Gram positive cocci, possible Streptococci
These Gram positive cocci will be arranged in chains or pairs. The Streptococci include those associated with skin and soft tissue infection, the beta haemolytic Streps of group A, C and G, those associated with pneumonia, the Strep pneumoniae (which from solid media will classically appear as diplococci i.e in pairs but which from a liquid are often in chains) and those associated with abdominal or urinary infections, the enterococci. Streptococci may also be associated with skin contaminants but microbiologists are a lot more cautious before assigning a strep as a contaminant. This is because the alpha haemolytic and non-haemolytic Streps from blood cultures may be the first indicator of endocarditis.
Again, when the first isolate from liquid culture is made, the microbiologist will seek to establish what the clinical findings in the patient suggest and any initial antibiotic therapy. The penicillins can usually be relied on for the treatment of streptococci but other antibiotics show variable sensitivity and may influence the advice the microbiologist will provide during this initial period.
Gram positive bacilli (or rods)
One of the significant organisms in this group that we would be thinking about would be possible Listeria, the cause of sepsis or meningitis in the neonatal period or meningitis in the elderly. If growing in the anaerobic bottle, this might be a Clostridium species and associated with something from an abdominal perspective or perhaps associated with gangrene. However, we also have Bacillus species in this category, which are most commonly environmental contaminants and Corynebacteria, which are skin flora. Both groups of course can be associated with colonisation of medical devices and the Bacillus species do include the very significant, if rare, Bacillus anthrasis, the cause of anthrax.
Gram negative bacilli
Gram negative bacilli are almost invariably significant. Organisms in the group include the coliforms, like E. coli which are common causes of urinary tract infection and abdominal associated infections. We may find them associated with cholecystitis or cholangitis, diverticultis, appendicitis etc. They can also be the presentation of the likes of pseudomonas etc. As with the Gram positive organisms, the initial contact with the ward or medical team associated with the patient will provide the first clues and whether we feel the antibiotics will offer cover for possible infections.
Gram negative cocci
The important isolate in this group is Neiserria meningitis, one of the principle causes or meningitis but also of meningococcal septicaemia.

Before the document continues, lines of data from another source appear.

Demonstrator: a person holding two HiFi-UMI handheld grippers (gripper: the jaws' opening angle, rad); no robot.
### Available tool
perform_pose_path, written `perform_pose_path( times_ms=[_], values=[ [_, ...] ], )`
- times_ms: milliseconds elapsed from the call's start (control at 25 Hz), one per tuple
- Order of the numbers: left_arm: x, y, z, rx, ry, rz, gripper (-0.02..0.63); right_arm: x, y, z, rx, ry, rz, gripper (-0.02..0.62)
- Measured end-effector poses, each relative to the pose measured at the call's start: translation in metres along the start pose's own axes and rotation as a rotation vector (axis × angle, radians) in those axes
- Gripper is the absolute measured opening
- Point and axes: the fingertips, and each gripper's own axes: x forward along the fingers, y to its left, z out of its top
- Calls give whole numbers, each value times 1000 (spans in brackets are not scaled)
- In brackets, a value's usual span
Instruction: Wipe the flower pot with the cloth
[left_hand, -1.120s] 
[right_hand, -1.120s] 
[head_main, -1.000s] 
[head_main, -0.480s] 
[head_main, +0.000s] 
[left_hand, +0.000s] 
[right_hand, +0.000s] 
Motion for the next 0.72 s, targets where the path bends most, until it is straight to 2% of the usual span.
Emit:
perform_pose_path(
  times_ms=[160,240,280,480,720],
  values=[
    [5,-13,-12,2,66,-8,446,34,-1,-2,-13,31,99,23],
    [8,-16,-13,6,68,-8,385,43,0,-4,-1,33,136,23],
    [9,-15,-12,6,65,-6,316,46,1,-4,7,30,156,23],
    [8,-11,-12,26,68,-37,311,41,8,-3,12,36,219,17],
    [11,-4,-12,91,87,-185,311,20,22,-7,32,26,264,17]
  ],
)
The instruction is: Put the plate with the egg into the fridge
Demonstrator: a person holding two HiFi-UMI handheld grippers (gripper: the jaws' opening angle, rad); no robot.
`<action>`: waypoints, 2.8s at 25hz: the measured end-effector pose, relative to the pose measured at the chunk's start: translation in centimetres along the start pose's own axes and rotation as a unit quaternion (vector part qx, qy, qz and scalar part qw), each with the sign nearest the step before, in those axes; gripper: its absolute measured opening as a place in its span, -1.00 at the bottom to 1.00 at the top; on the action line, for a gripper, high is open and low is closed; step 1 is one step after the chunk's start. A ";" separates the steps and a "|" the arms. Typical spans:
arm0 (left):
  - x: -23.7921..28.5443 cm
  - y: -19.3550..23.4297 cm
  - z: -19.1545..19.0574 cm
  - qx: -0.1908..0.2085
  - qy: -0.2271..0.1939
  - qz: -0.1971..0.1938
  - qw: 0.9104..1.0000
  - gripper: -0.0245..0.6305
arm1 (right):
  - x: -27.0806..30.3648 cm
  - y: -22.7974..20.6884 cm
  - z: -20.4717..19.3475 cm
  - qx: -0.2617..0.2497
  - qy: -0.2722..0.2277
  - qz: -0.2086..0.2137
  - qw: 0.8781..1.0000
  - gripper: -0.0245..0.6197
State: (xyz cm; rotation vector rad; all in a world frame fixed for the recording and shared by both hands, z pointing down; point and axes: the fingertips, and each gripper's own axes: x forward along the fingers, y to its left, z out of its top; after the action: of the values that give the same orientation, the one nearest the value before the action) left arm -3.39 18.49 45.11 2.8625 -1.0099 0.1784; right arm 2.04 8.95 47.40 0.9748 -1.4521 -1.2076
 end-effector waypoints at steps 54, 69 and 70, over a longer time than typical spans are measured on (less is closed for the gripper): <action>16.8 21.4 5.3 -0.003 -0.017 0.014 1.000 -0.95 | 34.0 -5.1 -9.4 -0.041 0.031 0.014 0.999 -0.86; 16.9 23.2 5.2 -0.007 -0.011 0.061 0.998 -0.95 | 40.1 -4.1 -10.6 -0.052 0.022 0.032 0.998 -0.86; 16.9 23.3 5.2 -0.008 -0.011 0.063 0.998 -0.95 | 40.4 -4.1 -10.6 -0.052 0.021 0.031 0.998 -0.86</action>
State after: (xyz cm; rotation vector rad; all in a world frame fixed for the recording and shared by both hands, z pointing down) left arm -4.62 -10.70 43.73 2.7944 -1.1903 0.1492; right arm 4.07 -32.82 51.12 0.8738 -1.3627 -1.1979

Day two results when on solid media
The broth from the initial positive bottles is spread on a variety of agar plate media and incubated together with the initial sensitivity tests. At this stage, everything becomes a little clearer: the Staphylococci can be divided into Staph aureus (coagulase positive) and the coagulase negative group. The sensitivitiy tests will also indictate if a Staph aureus is meticillin sensitive or resistant. Similarly, streptococci can be divided into their various subtypes again with appropriate sensitivitties. For the Gram negative organisms we can determine the organism type and sensitivities.
If all these criteria fit clinically, a further report can be issued to indicate this and any follow up tests that might be required: further sensitivities, further identification, typing or other appropriate tests.